Alguien dijo: “hay que ayudar”, y sin pensarlo me formé en una de las cadenas que se hicieron. Empezamos a mover piedras. No sé en qué momento pasó, pero la cadena ya era bastante larga. La gente del edificio de al lado sacó botes, cubetas, lo que tenían a mano para sacar más piedras y que todo fuera más dinámico. Había mucha gente. Oficinistas cuyos trajes se iban llenando de polvo. No les importó, siguieron ayudando. La gente se seguía sumando. El calor de aquella tarde era insoportable.

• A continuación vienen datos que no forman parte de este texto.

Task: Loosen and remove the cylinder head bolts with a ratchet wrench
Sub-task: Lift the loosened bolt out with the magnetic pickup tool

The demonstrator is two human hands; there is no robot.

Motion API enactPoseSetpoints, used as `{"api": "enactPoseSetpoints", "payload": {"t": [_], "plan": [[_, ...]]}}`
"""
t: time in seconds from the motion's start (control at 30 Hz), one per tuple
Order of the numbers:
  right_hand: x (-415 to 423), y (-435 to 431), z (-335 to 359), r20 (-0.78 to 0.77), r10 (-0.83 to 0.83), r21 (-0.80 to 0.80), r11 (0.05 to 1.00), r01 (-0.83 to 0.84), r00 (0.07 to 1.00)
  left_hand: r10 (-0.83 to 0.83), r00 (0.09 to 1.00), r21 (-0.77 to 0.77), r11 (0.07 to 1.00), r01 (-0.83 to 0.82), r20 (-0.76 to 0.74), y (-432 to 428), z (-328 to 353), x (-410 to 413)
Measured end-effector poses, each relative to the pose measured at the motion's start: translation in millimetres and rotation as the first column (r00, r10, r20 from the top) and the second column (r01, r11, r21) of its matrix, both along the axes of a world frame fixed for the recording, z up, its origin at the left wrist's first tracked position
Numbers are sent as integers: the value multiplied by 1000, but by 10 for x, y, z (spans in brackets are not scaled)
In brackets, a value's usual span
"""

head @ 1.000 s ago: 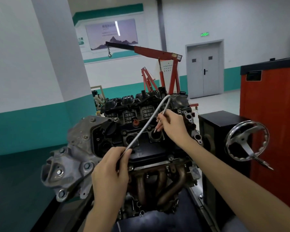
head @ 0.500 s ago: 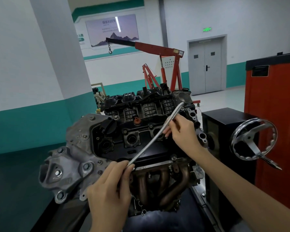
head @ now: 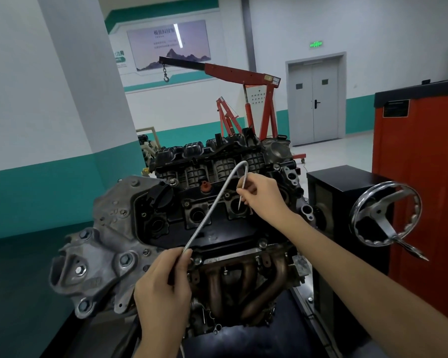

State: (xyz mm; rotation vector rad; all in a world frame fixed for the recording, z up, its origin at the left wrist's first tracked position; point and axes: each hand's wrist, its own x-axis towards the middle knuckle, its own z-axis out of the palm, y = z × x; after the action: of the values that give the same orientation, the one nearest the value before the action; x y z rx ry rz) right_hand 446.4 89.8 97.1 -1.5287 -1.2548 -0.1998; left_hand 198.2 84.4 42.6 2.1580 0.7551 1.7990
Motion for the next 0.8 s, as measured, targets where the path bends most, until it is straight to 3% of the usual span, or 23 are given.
{"api": "enactPoseSetpoints", "payload": {"t": [0.2, 0.4, 0.8], "plan": [[-34, -8, -6, -28, 25, 3, 1000, -25, 999, 25, 999, -96, 995, -29, -40, 104, -233, 13], [-116, 36, 10, -85, 6, -82, 997, -13, 996, -2, 1000, -83, 997, 1, -15, 117, -299, -12], [-269, -171, 347, 25, 43, 80, 996, -44, 999, -75, 985, -78, 993, 88, 156, -47, -182, -110]]}}
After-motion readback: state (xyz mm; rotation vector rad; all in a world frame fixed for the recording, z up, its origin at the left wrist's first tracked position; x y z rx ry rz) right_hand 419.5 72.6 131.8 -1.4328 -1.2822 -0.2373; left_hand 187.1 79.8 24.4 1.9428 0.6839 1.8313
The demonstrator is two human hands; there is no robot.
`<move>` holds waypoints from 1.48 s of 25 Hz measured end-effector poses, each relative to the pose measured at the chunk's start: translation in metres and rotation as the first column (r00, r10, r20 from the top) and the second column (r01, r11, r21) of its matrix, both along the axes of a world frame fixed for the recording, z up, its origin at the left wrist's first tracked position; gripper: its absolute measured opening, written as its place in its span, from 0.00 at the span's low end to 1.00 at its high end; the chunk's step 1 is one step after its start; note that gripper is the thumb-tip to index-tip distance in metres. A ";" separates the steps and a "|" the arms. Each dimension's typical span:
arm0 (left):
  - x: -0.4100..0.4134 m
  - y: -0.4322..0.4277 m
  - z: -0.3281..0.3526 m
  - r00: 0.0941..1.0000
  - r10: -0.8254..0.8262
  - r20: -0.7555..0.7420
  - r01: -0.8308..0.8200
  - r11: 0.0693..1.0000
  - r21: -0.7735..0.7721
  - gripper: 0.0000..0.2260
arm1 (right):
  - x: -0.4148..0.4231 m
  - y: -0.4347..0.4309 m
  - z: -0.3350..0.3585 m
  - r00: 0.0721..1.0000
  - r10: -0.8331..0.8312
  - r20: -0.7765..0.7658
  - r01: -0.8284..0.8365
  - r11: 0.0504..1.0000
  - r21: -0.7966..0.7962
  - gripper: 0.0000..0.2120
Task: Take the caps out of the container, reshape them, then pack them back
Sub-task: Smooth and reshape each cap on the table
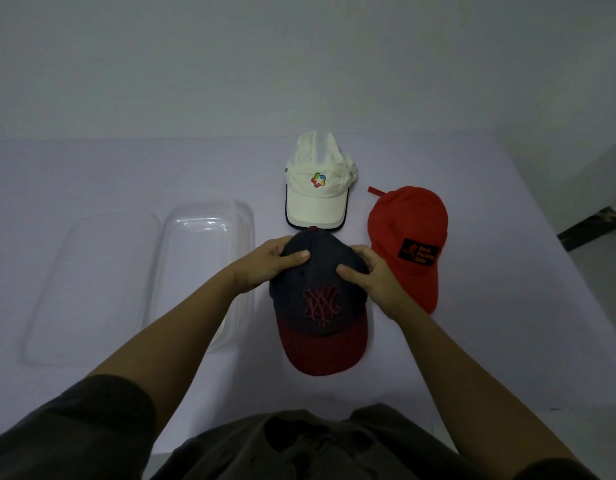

Los gerentes de los restaurantes cercanos, Vips y Toks, comenzaron a repartir agua. Pasó como una hora. De la escuela salieron unos chavos a decir que necesitaban gente que les ayudara a hacer una cadena adentro. Diez chicas y yo entramos. Mientras caminábamos por la entrada de la escuela, sentí frío y más tierra. Los árboles estaban atrapados entre el escombro en el patio de la escuela. Miré alrededor, como cuando uno llega por primera vez a un lugar y gira la cara hacia todos lados para verlo bien. Me sorprendió ver los vidrios rotos de los salones de la planta alta y la escuela llena de escombros y de material escolar tirado por doquier. Quien estaba al lado de mí preguntó por los niños y un muchacho dijo: “De esta escuela salen a las 12:00 h”. Me quedé una hora más. El polvo me estaba causando mucha alergia a pesar del cubrebocas que nos dieron.
Caminé a mi casa, mi mamá ya estaba ahí. Fuimos a comer. Cuando me preguntó cómo estaba, le dije que después de ver Tiburón, hoy había sido el día que más miedo había tenido en mi vida. Mi mamá, mi tía, mi prima, mi primo y yo volvimos a Chimalpopoca por la noche. Llevamos víveres, fuimos a ver en qué podíamos ayudar. Ya no nos dejaron pasar a la zona. Me di cuenta de la cantidad de comida y cosas que llevaba la población civil. Eran vecinos de los alrededores e incluso personas que llegaron desde Ecatepec a dejar herramientas, medicinas y comida. Quien nos entregó las cosas nos dijo que su vecina de toda la vida trabajaba en esa fábrica, en la parte de la tienda, y que salir a comer a la una la salvó. Antes de abandonar el lugar, vimos llegar a los soldados. Nos quedamos un rato más. Una señora nos pidió que lleváramos café, agua y tortas a los militares, quienes las aceptaron y nos pidieron que también repartiéramos en el estacionamiento, pues ahí estaban algunos familiares de las trabajadoras de la fábrica. Sus caras me impactaron, parecían intuir que sus parientes estaban muertas.
Me fui a mi casa. Esa noche le pedí a mi mamá dormir con ella. Según yo ya no tenía tanto miedo, pero era mentira. Tenía miedo y tristeza. Jamás imaginé vivir algo así: saber que somos nada ante la naturaleza y que en cualquier momento nos puede desaparecer.